Well, perhaps "stole" is too strong a word for what Dave and I did. We only snuck into Camp Albocondo under cover of midnight, lifted one of the red fiberglass canoes from the racks, found some boards which we could use as paddles, and hauled everything down to the river and put in. Then we shoved off downstream into the darkness.
All right: stole.
But we did intend to bring everything back in a few weeks. When you are 16 or 17 (it was in the late 1960's), sometimes moral distinctions can be a little fuzzy. We reasoned: hey, they're a camp; they're rich; they won't miss one canoe. How wrong we were, as you will see.
It was early winter and there was a pretty good nip in the air, but we were bundled up and we had physical exertions to keep us warm. I paddled stern, guiding us down the swift current of the Toms River, deep in the piney woods where the stream is narrow and twisty. My friend Dave was in the bow, and he couldn't do much more than fend off with his board, as we would come around a sharp bend and get caught by an unseen snag across our passage. Obstacles would loom up quickly in the starlight, and Dave had only his right arm to wield the paddle; he was carefully favoring the left, which was in a cast and still tender from having been recently broken. That's right, and don't ask me what we were thinking, but I believe we had been planning this escapade for awhile, previous to Dave's accident.
I don't remember if it was cloudy or clear, but there was enough light to see a little. It was an enchanting passage through the winter woods, taking on a dreamlike quality after about two hours; Dave hunkered in the bows, fending off with his makeshift oar, and getting progressively colder; his broken arm beginning to hurt more. I steered as carefully as I could, surging with the current around snags and bushes if I could manage it, as they hove into view in the dimness.
The dream was abruptly shattered by an ominous glow and a gushing sound coming from up ahead. We emerged around a bend into an open reach of water with no trees, and a baleful glare of floodlights around us, as the current propelled our boat straight into and through the gushing effluent from a huge 6-foot outflow pipe, dumping liquid waste from the nearby Toms River Chemical plant. The horrid gloop was brown and foamy, and stunk violently. (This dumping was illegal even back then in the 60's; the plant, known then as CIBA, was always in legal battles, although the outflow pipe was a pretty long way from the camp, and it's likely that campers seldom or never came this far. Not at night, anyway.)
The stench and globs of brown foam stayed with us the rest of the way downriver. Surging along on the dark, swift current winding amongst the trees, mile after mile, we were afraid to splash even a drop of the now-stinking water into the boat.

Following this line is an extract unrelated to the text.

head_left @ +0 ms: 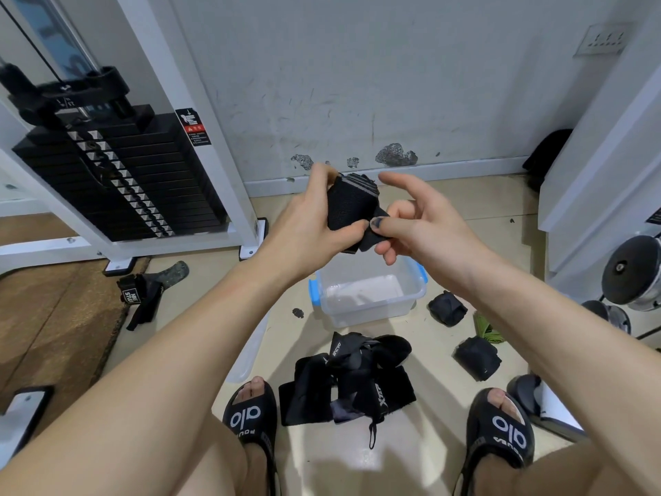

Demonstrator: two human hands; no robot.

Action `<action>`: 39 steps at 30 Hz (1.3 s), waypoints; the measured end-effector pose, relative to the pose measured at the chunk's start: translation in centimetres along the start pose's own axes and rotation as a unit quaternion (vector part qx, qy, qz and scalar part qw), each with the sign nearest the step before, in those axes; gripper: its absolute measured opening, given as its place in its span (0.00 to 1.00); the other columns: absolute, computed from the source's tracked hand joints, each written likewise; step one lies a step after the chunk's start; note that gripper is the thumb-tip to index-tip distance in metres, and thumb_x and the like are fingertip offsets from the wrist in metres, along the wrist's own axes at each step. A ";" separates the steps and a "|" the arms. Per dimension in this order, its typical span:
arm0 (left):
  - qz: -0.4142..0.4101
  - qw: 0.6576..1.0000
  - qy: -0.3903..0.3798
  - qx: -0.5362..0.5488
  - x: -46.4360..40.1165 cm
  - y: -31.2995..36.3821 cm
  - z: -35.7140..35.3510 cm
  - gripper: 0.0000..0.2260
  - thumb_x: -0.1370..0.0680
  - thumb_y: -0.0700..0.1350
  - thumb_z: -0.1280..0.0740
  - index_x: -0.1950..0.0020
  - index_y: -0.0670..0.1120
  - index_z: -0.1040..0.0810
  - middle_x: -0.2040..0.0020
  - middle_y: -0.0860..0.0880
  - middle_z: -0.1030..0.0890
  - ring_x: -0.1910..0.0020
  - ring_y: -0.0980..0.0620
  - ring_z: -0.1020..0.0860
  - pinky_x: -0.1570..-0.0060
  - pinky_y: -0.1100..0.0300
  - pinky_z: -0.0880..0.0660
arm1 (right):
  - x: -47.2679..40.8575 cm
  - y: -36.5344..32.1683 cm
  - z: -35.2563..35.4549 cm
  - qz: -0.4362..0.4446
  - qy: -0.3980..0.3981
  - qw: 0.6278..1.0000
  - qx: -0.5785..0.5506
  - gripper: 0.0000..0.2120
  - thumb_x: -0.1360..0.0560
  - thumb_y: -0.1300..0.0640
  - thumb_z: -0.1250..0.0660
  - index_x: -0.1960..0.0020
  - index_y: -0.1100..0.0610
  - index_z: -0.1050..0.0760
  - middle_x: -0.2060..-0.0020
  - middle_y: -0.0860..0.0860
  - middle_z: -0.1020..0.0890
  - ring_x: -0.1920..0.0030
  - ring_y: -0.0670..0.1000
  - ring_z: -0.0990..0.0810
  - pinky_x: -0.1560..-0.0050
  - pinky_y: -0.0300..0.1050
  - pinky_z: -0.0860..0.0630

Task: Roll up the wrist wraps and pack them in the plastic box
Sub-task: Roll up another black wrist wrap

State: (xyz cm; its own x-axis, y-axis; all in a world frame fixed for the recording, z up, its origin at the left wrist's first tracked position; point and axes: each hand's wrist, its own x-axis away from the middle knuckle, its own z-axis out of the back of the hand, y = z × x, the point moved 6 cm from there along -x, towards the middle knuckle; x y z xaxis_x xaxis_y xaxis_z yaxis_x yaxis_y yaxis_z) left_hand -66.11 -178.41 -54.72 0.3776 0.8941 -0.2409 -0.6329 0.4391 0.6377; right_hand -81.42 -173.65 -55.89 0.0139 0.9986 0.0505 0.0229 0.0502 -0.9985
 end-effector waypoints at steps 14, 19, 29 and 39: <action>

As dawn was breaking, we reached the river's mouth by Toms River town, where the stream opens out into the expansive reach of water that turns into Barnegat Bay. Our destination at this point was about a half mile further across the open water, to a grassy point of land where we intended to hide the canoe. Then from there we would hike to our homes, before our parents were even aware that we had been out.
We made this last stretch paddling straight into the teeth of a horizontal blizzard of light snow, that had sprung up from dead ahead. We forged into it across the open water in the pale light of dawn, the frigid wind-driven wavelets breaking against our bows, and Dave helping to paddle as well as he could. We made it across to the point of land, drew up into the long grass and hid the canoe. We were exhausted, freezing, and exhilarated. We had done it. Now we parted, and hiked to our respective homes and a few hours of bed.
So that was that. But who is this Michael, how did he find out about our caper, and what happened next?
Michael is David's older brother, and the simple answer is, Dave told him what we had done. As I mentioned, we were more proud than ashamed of it. But Michael was a deep-eyed, evangelistical hippie who believed in Truth and Justice; his long penetrating gazes straight into my eyes would make me begin to squirm, and make me wonder why he didn't look somewhere else for awhile. But what we had done was Wrong; we would not be bringing the canoe back in a few weeks under cover of darkness: we would be bringing it back now; this very hour, and confess to the faces of the camp owners.
As of this point, the canoe had been hidden in the snow-dusted long grass out at the point, for several days. We hadn't felt like venturing out into the winter blasts again, to use it.
But whether or no, Michael was insistent; we lashed the boat onto the top of his car, and drove it back out to the camp up in the woods.
There were people in the camp office. They saw their canoe drive up. They were astonished; it belonged to a private member, who had been combing the river up and down for days, bereft at the loss of his prize boat. Where had we found it?
Dave and I were led forward reluctantly, and forced to produce our tale. The man's jaw dropped, between gratitude, anger, and plain bewilderment. Anger won out, to be replaced again by gratitude, and finally, a helpless loss for words. He just couldn't figure out what to say. We left him with his property; we being much reddened about the ears as we sheepishly left the office, carrying with us a deep lesson that has endured. And my belated thanks to Michael, for helping us end it right.